▶ _WHAT TO DO_: Below are several entries. Transcribe exactly those lines that fall from the one with "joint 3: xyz" through the one with "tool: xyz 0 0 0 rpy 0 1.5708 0", end lines included.

▶ _EXERCISE INPUTS_:
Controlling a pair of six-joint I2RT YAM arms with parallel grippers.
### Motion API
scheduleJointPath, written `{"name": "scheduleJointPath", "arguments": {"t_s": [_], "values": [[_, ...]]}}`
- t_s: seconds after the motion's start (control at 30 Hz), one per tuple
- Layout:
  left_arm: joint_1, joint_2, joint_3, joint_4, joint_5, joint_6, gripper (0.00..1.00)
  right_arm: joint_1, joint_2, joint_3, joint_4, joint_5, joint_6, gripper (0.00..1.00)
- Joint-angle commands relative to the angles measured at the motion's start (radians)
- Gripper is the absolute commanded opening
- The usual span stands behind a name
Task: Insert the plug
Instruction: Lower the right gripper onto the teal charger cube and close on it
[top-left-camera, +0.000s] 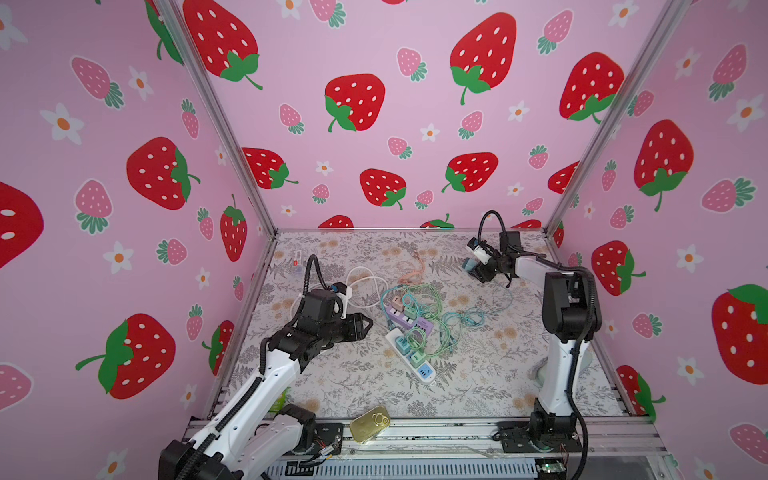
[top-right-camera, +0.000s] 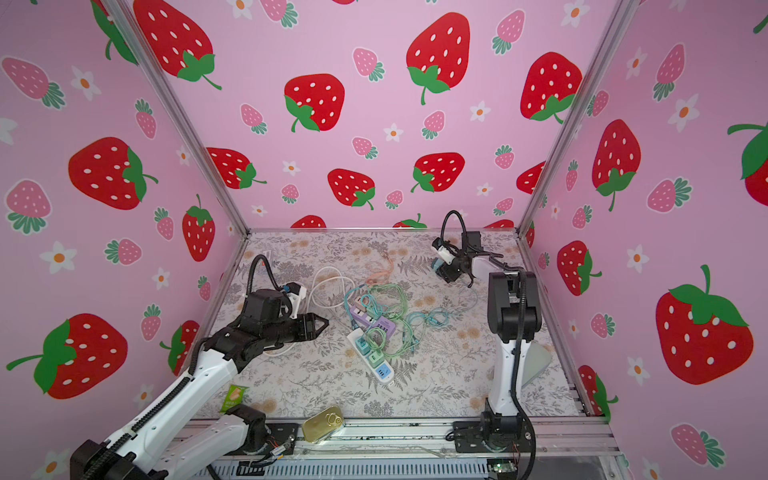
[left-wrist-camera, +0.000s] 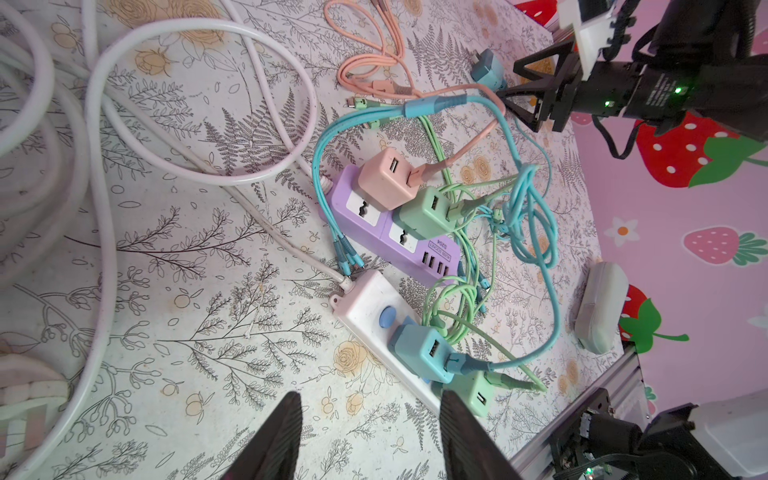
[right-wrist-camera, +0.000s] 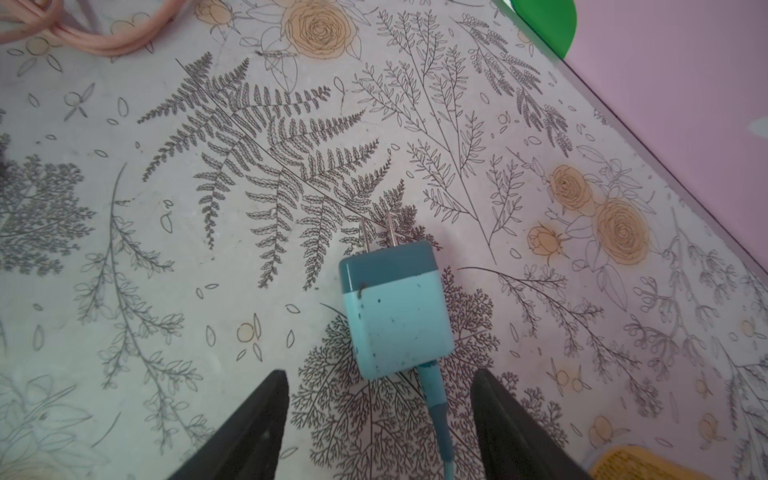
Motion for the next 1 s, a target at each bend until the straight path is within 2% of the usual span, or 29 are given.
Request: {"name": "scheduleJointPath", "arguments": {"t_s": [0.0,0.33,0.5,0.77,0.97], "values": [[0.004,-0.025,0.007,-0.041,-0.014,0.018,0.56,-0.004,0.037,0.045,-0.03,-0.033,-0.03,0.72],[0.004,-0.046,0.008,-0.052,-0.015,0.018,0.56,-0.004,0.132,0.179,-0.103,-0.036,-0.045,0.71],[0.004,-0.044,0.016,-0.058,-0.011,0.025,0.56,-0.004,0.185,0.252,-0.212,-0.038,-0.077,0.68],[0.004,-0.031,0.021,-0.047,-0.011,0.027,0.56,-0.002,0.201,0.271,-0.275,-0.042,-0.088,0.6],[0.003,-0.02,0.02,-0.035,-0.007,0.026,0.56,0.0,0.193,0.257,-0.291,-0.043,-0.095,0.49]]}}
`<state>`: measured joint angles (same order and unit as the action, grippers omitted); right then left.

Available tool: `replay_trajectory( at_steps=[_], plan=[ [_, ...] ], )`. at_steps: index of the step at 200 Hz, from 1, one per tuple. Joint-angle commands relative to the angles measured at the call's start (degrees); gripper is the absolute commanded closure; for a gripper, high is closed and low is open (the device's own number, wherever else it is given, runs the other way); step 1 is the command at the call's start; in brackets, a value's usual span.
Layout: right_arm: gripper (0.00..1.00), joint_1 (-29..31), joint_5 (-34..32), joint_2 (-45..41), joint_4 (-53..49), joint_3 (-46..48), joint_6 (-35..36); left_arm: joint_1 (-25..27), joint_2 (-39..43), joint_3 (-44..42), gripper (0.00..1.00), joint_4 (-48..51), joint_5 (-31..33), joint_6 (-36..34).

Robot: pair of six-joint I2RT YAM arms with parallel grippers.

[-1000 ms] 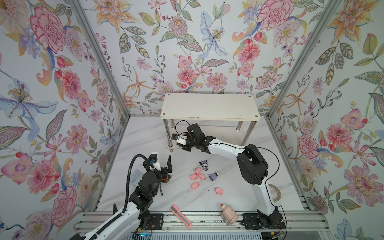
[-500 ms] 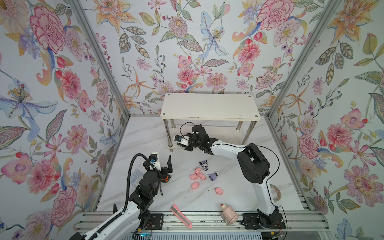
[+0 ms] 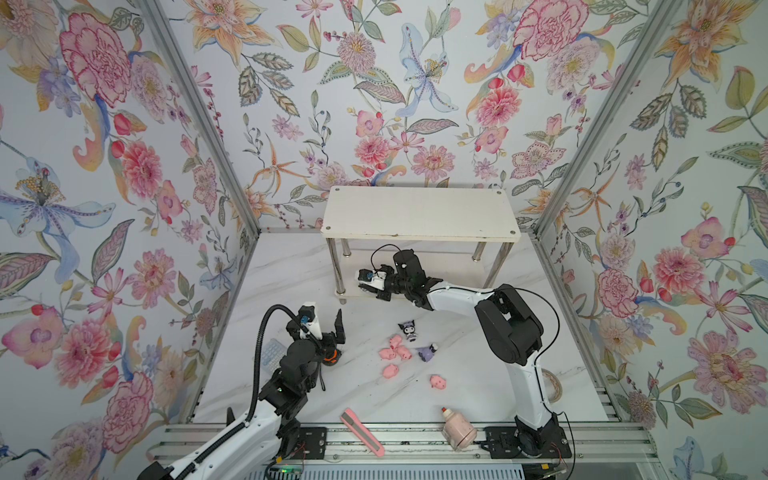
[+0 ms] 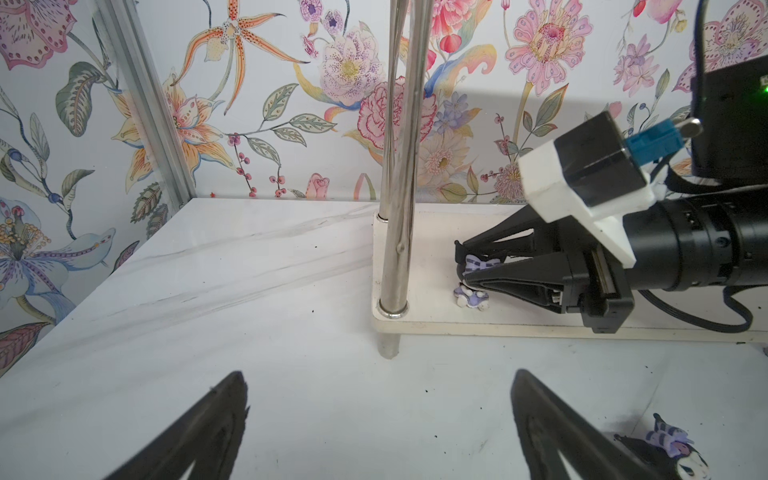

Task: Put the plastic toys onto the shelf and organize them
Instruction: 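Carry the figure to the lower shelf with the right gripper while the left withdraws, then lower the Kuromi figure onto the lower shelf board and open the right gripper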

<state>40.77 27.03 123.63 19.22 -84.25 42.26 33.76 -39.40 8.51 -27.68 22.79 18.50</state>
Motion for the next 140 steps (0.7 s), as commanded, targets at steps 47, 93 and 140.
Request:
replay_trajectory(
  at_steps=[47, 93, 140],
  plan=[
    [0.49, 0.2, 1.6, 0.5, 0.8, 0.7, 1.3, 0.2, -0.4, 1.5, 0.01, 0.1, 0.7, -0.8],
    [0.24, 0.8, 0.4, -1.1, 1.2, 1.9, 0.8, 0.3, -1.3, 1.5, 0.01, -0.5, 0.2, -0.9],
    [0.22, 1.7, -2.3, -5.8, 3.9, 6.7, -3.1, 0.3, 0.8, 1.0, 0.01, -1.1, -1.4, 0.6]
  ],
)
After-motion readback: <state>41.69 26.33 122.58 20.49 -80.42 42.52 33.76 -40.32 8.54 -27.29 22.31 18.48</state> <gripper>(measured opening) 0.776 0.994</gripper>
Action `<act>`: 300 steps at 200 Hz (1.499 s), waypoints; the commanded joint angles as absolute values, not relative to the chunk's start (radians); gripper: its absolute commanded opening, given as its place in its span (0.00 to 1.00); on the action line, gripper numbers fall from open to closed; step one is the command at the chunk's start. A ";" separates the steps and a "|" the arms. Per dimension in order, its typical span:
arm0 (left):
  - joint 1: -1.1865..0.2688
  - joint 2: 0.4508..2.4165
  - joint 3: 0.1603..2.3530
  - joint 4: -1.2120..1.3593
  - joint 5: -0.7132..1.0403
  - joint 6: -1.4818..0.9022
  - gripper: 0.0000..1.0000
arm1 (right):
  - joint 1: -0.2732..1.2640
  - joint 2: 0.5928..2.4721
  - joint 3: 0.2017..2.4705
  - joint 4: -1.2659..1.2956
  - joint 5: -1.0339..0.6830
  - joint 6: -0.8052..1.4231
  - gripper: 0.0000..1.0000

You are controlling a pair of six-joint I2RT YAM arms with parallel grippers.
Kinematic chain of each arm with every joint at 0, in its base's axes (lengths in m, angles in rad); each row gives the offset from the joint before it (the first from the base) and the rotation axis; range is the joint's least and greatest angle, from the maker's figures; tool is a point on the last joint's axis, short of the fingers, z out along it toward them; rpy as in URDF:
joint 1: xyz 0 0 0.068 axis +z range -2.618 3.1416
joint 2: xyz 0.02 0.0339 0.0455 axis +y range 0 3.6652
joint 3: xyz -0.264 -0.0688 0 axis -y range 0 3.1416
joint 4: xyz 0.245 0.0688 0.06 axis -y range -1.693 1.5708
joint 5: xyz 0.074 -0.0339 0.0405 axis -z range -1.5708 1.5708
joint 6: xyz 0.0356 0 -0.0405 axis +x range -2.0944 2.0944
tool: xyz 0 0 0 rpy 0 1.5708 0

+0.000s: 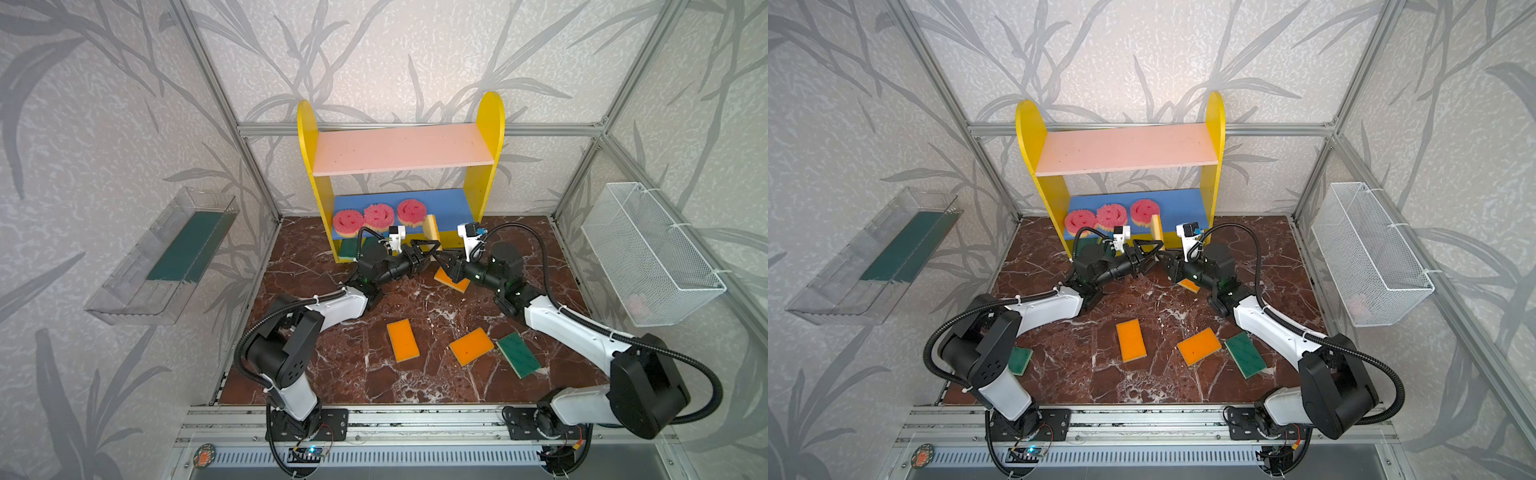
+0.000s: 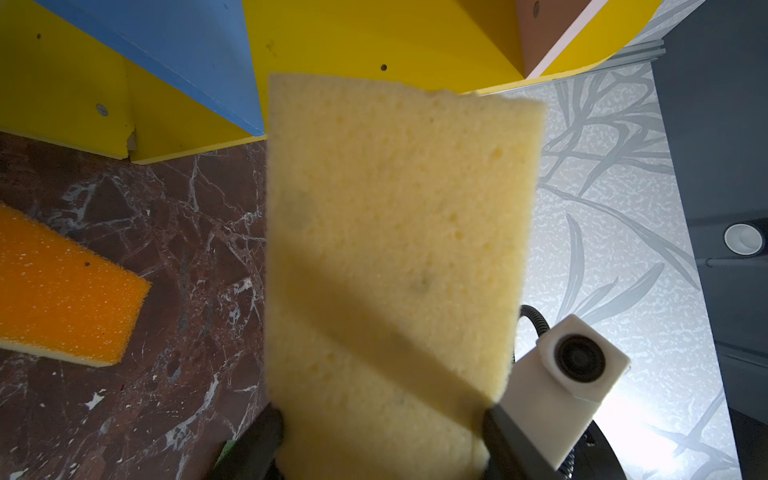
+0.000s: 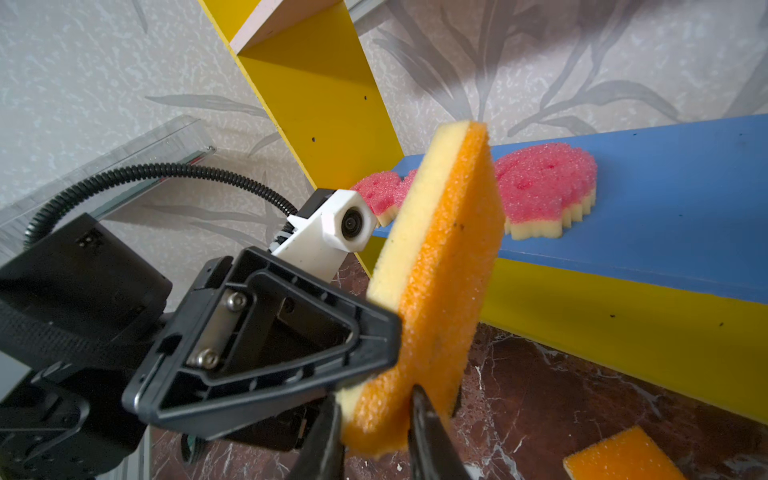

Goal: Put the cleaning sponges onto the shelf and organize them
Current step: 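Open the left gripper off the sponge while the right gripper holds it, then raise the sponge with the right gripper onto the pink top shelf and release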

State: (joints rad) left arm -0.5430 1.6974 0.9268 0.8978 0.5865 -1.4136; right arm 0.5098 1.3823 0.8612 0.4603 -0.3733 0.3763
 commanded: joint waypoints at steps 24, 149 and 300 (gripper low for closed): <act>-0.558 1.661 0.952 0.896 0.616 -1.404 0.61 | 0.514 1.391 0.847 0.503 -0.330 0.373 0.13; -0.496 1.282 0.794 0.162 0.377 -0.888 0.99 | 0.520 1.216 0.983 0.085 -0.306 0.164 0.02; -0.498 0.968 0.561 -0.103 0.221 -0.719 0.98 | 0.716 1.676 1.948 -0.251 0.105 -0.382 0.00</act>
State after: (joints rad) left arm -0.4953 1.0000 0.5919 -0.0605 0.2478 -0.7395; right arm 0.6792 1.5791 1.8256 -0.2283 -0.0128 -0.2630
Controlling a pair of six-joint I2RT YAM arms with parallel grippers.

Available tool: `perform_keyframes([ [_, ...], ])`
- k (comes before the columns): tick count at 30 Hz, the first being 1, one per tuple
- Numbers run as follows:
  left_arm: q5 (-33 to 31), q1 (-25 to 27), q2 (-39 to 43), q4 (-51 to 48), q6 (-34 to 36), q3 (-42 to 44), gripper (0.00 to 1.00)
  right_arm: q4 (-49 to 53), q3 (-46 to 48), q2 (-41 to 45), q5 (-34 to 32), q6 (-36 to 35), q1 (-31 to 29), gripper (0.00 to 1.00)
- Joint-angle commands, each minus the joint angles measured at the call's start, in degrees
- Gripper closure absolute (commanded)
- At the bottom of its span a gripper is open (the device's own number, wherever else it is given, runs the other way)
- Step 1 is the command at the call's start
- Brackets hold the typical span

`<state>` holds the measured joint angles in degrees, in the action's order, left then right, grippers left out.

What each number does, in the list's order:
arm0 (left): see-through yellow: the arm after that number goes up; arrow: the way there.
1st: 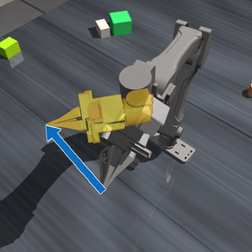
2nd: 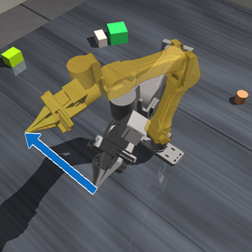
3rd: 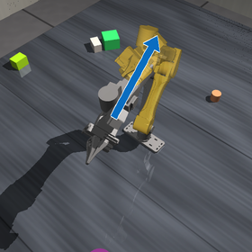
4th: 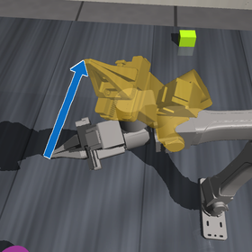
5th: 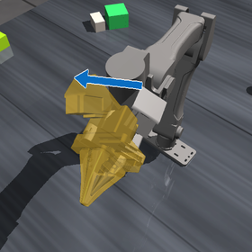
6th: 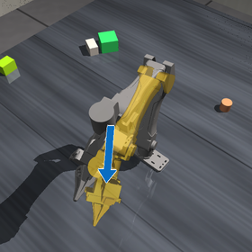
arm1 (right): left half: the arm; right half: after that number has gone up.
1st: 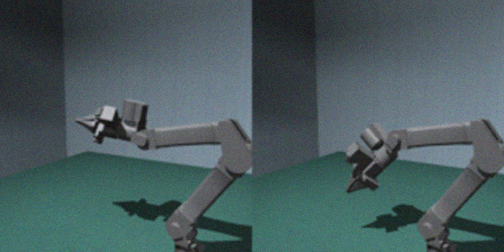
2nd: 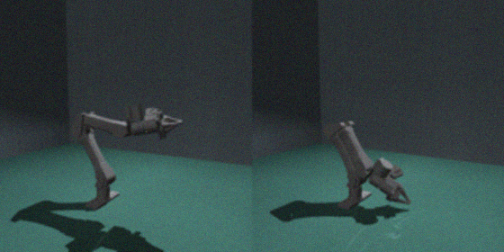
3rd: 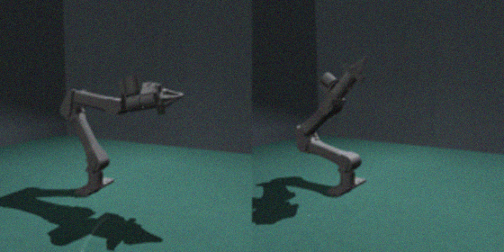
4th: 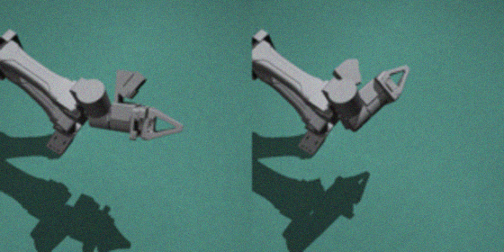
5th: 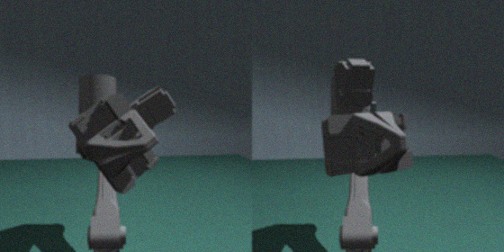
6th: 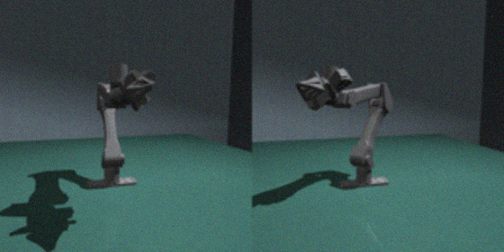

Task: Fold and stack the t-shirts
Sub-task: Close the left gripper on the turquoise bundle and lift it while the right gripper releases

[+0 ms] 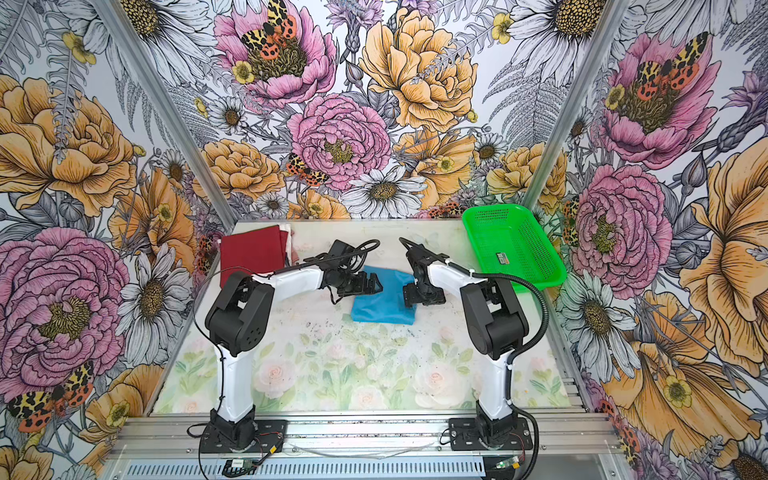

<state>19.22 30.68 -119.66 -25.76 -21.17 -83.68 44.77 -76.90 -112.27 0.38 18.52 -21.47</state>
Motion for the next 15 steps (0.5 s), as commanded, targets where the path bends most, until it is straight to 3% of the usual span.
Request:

▶ _SOLUTION FOR THIS TASK_:
joint 3: xyz -0.264 -0.0688 0 axis -y range 0 3.1416
joint 4: xyz 0.245 0.0688 0.06 axis -y range -1.693 1.5708
joint 5: xyz 0.074 -0.0339 0.0405 axis -z range -1.5708 1.5708
joint 6: xyz 0.0356 0 -0.0405 axis +x range -2.0944 2.0944
tool: xyz 0 0 0 rpy 0 1.5708 0

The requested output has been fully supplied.